Today is my last Saturday shift for nearly a month thanks to my lengthy Non-Denominational Holiday Break.
As such, I was just hoping to come in and chill out today and get some work done so that things will be in order for when I disappear to the frigid Midwest for two and a half weeks.
Unfortunately, the patrons aren’t in any mood to just give me a nice chill afternoon here at the library. In the first seven minutes we were open, I’ve already had two different encounters with completely illogical nerdettes.
As such, I’m hoping that these were merely isolated incidents and the rest of the shift will go swimmingly?! Maybe…
Why?! No one knows.
The library doesn’t open until 1pm.
In the three-plus years that I’ve worked here, the library always opens at one and closes at six on Saturdays. That hasn’t changed.
Yet it seems there is always an intrepid pack of eager Beavers (get it, because the MIT mascot is the beaver) just chomping at the bit to get into the library before we ever open.
That much has become standard operating procedure at this point and I’ve come to the realization that people—especially stressed-out nerds—are just completely illogical sometimes.
Sure, sure they could just wander a little ways across campus to the Hayden Library, which swings its doors wide-open at 10am or they could—you know—spend their time studying, or whatever the hell it is they’re so eager to do here, in their respective dorm or apartment rather than standing in a lobby, pointlessly bitching about how we’re not open prior to our preordained hours.
Anyway, so I swing open the doors and I’m still in the doorway, propping the door open and the crowd bum-rushes me.
Seriously, it was like a full-on nerd stampede. So there I am, without spurs or a hat or assless chaps or whatever cowboys wear and I’m getting bowled over by some study-hungry nerds.
It was just ridiculous.
I actually got pushed aside and knocked into one of the doors.
Then some chickadee, we’ll call her Sally Sassypants has the audacity to get mad at me, whilst she’s working on trampling over me, like some sort of overgrown bovine.
Cap’n Charisma: “Whoa…take it easy there.”
Sally Sassypants: “Well we’ve been waiting forever!”
Cap’n Charisma: “No, no you haven’t. We open at 1pm and it’s 1pm.”

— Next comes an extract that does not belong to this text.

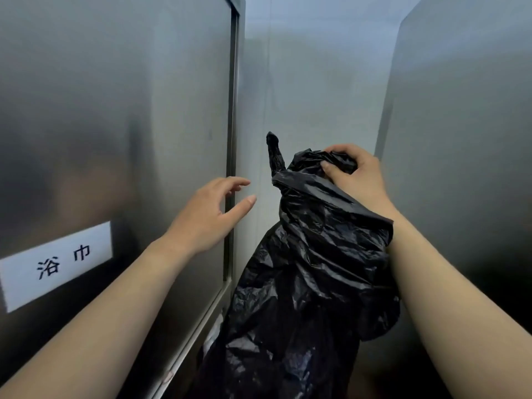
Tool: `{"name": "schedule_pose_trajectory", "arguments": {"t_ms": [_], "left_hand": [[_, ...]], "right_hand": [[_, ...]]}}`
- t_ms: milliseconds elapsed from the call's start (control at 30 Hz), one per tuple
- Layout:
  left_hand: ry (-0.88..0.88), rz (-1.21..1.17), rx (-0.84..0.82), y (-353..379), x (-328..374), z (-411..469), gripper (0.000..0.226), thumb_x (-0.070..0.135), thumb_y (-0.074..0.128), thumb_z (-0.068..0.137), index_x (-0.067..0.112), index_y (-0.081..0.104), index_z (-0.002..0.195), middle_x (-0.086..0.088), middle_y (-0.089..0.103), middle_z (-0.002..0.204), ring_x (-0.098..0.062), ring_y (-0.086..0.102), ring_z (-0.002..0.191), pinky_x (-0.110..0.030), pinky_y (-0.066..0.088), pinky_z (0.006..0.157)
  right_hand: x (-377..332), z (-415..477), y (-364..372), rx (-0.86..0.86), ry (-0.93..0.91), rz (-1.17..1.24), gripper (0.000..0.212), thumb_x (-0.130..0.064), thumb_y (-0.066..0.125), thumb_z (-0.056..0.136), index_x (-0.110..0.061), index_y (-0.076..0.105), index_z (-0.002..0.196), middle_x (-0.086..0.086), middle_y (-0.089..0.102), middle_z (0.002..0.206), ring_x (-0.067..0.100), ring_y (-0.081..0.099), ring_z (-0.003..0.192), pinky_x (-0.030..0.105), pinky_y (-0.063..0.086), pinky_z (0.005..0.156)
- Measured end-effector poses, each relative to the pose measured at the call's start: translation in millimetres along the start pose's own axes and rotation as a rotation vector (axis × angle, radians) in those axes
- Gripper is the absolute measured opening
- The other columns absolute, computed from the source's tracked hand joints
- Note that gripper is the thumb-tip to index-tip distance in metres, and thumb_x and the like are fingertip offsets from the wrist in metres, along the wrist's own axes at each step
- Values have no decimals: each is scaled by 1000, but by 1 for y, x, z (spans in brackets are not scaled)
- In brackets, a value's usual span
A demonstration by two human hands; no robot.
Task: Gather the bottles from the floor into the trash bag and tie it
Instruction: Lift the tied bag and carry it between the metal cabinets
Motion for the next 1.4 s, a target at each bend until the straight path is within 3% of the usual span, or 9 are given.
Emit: {"name": "schedule_pose_trajectory", "arguments": {"t_ms": [167, 300, 433, 533, 767, 967, 1133, 1267, 1400], "left_hand": [[8, -60, -47, 20, -2, 18, 49, 72, 38, 77, 47, 50, 118, 26, 56, 112, 10, 50, 105, -10, 35, 78], [-24, -192, -85, 45, -12, 0, 43, 70, 47, 75, 49, 55, 112, 30, 59, 106, 8, 55, 103, -19, 44, 84], [-73, -285, -162, 72, -23, -11, 25, 48, 66, 79, 45, 61, 104, 19, 67, 100, 3, 62, 92, -26, 50, 85], [-66, -384, -199, 81, -22, -10, 23, 30, 72, 79, 44, 65, 97, 11, 70, 92, -6, 65, 77, -21, 52, 74], [-114, -558, -62, 72, -36, 8, 22, 11, 74, 77, 32, 73, 85, 2, 74, 85, -12, 66, 66, -13, 50, 67], [-137, -621, -3, 77, -47, 42, 23, 4, 72, 77, 26, 72, 83, -6, 72, 83, -8, 64, 65, -11, 50, 67], [-194, -682, 30, 94, -57, 94, 21, 2, 71, 78, 23, 71, 77, 8, 70, 68, 0, 62, 59, -9, 47, 55], [-199, -695, 60, 109, -61, 128, 16, 9, 72, 79, 25, 71, 80, 0, 70, 78, 0, 61, 62, -10, 49, 63], [-209, -676, 59, 121, -76, 133, 16, 12, 73, 79, 27, 72, 77, 8, 70, 71, 5, 59, 55, -7, 42, 51]], "right_hand": [[17, 23, -1, 38, -33, 25, 24, -8, 66, 83, -31, 61, 83, -21, 62, 84, -8, 57, 80, 4, 43, 75], [24, 30, 0, 43, -55, 23, 28, -8, 66, 83, -35, 60, 81, -21, 62, 84, -4, 59, 81, 9, 44, 78], [29, 33, -1, 57, -45, 26, 21, -8, 66, 83, -28, 62, 85, -18, 63, 84, 2, 60, 83, 13, 45, 81], [30, 35, -4, 71, -38, 39, 19, -7, 65, 83, -25, 63, 87, -19, 63, 84, 1, 59, 83, 12, 45, 81], [44, 42, -21, 129, -10, 11, 15, -6, 63, 85, -20, 63, 91, -11, 63, 89, 4, 58, 86, 5, 42, 78], [70, 57, -25, 181, 45, -69, 16, -8, 62, 85, -23, 62, 90, -7, 63, 92, 8, 58, 91, 15, 41, 81], [91, 80, -30, 228, 53, -155, 17, -12, 61, 85, -29, 60, 89, -12, 62, 91, 6, 56, 91, 10, 36, 76], [101, 99, -39, 295, 26, -204, 15, -13, 61, 85, -26, 64, 93, -12, 62, 92, 5, 55, 91, -1, 33, 71], [115, 98, -34, 291, 7, -228, 16, -14, 61, 85, -24, 66, 97, -10, 63, 96, 5, 56, 90, -1, 34, 74]]}}
Point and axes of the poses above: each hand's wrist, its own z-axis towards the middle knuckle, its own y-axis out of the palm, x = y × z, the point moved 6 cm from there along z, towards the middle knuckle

Sally Sassypants: “Whatever, I was here like an hour ago.”
Cap’n Charisma: “Okay, but we don’t open until now.”
Sally Sassypants: “I know, it’s so stupid. Harvard has better hours.”
Cap’n Charisma: “Well, we’re not Harvard.”

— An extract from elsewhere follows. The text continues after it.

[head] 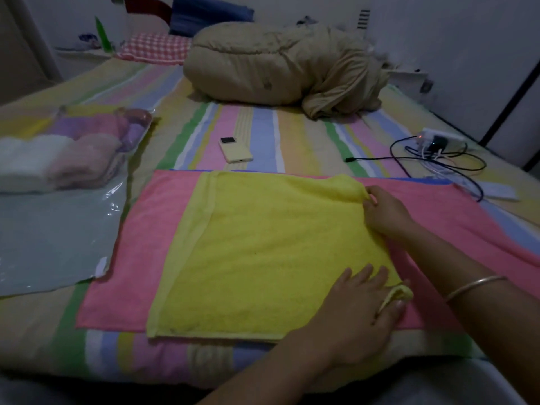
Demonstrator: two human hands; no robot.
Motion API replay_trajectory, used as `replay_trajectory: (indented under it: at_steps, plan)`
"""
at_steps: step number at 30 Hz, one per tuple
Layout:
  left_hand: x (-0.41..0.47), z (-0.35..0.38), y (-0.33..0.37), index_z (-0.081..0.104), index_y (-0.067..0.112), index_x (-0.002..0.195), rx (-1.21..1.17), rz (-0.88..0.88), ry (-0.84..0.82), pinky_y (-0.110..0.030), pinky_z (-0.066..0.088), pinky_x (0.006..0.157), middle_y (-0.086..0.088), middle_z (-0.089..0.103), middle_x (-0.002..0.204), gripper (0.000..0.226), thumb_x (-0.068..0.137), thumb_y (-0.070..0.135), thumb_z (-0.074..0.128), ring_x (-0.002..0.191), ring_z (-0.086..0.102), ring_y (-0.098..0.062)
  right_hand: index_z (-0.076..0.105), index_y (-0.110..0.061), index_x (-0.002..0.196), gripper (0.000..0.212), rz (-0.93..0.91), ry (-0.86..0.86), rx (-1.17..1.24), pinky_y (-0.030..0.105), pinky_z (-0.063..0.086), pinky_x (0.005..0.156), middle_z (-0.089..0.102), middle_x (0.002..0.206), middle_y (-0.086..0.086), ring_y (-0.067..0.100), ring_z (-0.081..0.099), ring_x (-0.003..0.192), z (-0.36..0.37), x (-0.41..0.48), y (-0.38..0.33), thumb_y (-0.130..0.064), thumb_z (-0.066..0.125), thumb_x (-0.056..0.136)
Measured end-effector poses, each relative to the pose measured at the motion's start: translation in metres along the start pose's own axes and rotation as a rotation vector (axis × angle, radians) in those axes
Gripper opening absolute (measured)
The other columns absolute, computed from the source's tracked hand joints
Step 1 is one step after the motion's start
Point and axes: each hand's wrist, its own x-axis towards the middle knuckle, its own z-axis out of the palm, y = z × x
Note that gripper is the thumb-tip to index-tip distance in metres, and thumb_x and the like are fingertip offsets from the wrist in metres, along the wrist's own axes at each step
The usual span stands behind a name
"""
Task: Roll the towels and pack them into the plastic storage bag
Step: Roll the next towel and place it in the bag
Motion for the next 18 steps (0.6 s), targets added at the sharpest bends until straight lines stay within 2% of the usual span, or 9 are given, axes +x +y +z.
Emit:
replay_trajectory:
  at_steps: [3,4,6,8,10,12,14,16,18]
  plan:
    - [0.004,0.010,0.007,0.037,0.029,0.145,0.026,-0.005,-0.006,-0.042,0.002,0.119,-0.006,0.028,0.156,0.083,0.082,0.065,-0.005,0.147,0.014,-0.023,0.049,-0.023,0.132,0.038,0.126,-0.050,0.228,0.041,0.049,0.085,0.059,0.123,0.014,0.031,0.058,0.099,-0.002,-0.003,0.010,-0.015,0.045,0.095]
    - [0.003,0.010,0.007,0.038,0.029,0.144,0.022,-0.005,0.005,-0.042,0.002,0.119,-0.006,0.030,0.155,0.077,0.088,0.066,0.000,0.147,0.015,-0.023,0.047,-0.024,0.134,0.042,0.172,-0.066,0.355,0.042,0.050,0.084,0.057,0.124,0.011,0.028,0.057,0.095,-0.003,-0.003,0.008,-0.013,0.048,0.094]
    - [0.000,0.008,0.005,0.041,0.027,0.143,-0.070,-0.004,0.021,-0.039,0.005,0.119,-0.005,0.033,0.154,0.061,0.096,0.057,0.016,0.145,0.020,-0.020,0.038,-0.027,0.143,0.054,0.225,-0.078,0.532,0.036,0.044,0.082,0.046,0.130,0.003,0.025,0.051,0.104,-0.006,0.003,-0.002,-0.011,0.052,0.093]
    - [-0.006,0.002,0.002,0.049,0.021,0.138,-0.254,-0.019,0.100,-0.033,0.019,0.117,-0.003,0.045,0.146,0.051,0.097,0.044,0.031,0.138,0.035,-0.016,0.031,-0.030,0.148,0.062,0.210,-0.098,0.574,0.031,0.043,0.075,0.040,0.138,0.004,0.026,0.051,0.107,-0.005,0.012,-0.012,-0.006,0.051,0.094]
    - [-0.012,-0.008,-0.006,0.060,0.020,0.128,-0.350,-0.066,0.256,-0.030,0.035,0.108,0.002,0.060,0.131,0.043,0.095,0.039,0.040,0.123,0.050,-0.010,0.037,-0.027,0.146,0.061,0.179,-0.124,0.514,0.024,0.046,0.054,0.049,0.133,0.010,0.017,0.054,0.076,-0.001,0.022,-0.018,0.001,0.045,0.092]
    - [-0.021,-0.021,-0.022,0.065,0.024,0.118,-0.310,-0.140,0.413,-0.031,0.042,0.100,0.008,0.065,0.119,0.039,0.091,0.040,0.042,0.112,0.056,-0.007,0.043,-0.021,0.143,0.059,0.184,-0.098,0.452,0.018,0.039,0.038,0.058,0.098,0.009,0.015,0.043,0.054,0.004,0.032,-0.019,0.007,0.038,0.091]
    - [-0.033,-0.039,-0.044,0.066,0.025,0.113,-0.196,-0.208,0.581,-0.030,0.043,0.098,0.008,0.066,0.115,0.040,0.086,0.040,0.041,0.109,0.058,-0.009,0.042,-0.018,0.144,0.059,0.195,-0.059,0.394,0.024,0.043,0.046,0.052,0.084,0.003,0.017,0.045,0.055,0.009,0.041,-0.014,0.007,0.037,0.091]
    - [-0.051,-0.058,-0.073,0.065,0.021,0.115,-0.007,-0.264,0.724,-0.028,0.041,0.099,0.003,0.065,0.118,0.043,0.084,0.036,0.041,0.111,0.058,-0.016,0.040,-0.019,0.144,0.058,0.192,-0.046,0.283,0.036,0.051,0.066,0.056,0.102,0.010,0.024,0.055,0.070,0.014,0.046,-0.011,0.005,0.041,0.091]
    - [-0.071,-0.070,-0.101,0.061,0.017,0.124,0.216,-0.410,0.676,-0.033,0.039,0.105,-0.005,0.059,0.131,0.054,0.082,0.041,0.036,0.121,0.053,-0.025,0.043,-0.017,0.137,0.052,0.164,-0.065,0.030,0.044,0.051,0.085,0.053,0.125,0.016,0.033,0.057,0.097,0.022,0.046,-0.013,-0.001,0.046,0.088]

Sally Sassypants: “Obviously!”
With that, Sally took her little Uggs and her cup-o-Starbucks and stomped off into the Dome, presumably to do the all-important studying that I’d prevented her from by not opening the library early.
Making this all the more infuriating is that now—half an hour later—I just went to do a walkthrough of the Dome to make sure no one is leaving their laptops unattended and whatnot (as nerds are wont to do) and found her passed out in one of the chairs.
Perhaps three weeks without Saturday shifts will be good for my soul and/or my homicidal rage.